*HOW TO COMPLETE THIS TASK:* Write out the lines below once more, exactly as they appear. Do not include pictures.

***

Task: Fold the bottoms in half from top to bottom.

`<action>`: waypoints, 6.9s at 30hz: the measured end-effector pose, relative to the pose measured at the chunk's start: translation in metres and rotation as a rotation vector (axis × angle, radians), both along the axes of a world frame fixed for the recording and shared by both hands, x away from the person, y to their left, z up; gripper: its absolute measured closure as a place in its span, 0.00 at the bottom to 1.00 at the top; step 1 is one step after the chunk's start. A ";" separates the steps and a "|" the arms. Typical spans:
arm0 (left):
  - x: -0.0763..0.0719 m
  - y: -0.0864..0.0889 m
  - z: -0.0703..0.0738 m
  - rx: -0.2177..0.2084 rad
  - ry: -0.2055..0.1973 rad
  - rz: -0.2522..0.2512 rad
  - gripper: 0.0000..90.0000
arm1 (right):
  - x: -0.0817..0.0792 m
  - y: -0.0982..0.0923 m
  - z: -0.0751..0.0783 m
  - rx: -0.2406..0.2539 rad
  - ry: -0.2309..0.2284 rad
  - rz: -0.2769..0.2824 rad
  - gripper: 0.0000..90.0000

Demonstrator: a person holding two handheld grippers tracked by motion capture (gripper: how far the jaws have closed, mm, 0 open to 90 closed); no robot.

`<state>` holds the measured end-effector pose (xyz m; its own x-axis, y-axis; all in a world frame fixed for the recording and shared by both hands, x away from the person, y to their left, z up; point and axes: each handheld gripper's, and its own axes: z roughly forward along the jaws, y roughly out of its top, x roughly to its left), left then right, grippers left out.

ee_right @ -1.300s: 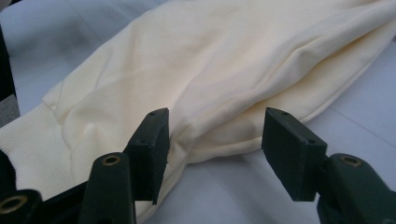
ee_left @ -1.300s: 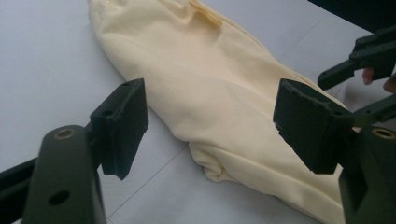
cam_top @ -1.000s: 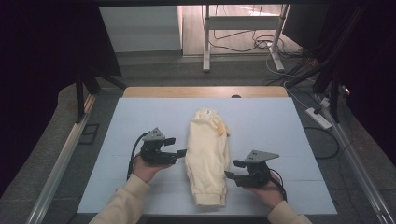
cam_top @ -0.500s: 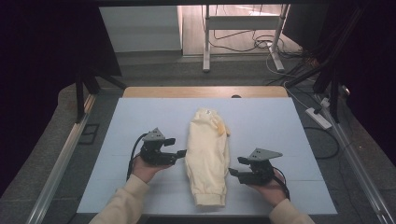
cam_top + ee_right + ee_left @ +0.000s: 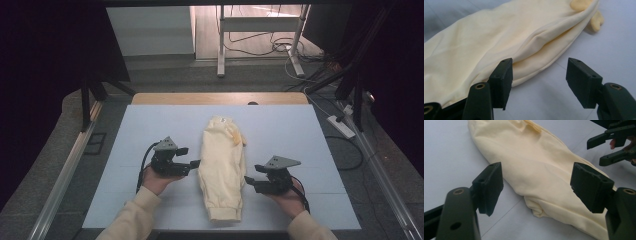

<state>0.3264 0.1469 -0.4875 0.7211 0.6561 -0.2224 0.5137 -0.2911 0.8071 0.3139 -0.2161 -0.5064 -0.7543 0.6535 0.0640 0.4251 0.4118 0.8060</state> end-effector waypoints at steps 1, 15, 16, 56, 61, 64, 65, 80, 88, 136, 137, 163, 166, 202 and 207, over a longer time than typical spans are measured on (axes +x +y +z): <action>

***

*SOLUTION FOR THIS EXERCISE:*
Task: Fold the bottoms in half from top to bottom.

`<action>`: waypoints, 6.9s at 30hz: the measured end-effector pose, relative to the pose measured at the chunk's start: translation in metres and rotation as a rotation vector (axis × angle, radians), both along the axes of a world frame fixed for the recording and shared by both hands, x away from the person, y to their left, z up; gripper: its absolute measured closure as a place in its span, 0.00 at the bottom to 1.00 at the top; step 1 is one step after the chunk's start. A ";" separates the steps and a "|" the arms. Typical spans:
arm0 (left):
  - x: -0.0763..0.0719 m
  - y: -0.0864..0.0889 m
  - z: -0.0703..0.0738 m
  - rx: -0.2177..0.2084 rad
  - ry: -0.2055..0.1973 rad
  - rz: -0.2522..0.2512 rad
  - gripper: 0.0000..90.0000
arm1 (right):
  - x: -0.0817..0.0792 m
  - y: -0.0982..0.0923 m
  - z: -0.0751..0.0783 m
  - rx: -0.2406..0.2539 rad
  - ry: -0.2309..0.2284 rad
  - rz: -0.2769..0.2824 rad
  - gripper: 0.0000..90.0000

Demonstrator: a person holding two handheld grippers tracked by motion capture (gripper: how far the jaws have closed, mm, 0 open to 90 closed); no robot.

`<state>` holds the measured end-effector pose (xyz m; its own x-axis, y-axis; all in a world frame fixed for the recording and shared by both hands, x away from the person, y to their left, z up; point and axes: each handheld gripper's, and its own axes: z roughly forward along the jaws, y roughly out of its top, x roughly to its left), left then right, grippers left out.

ee_right @ -1.300s: 
ee_left @ -1.300s: 
cam_top @ -1.000s: 
cam_top @ -0.500s: 
cam_top + ee_right + ee_left @ +0.000s: 

<state>0.3264 0.1469 -0.4875 0.7211 0.6561 -0.2224 0.5137 -0.2911 0.8071 0.3139 -0.2161 -0.5064 -0.7543 0.6535 0.0640 0.4251 0.4118 0.8060</state> end-effector waypoints at steps 1, 15, 16, 56, 61, 64, 65, 80, 88, 136, 137, 163, 166, 202 and 207, over a longer time than typical spans are measured on (axes +x +y +z): <action>

None of the exercise remains to be done.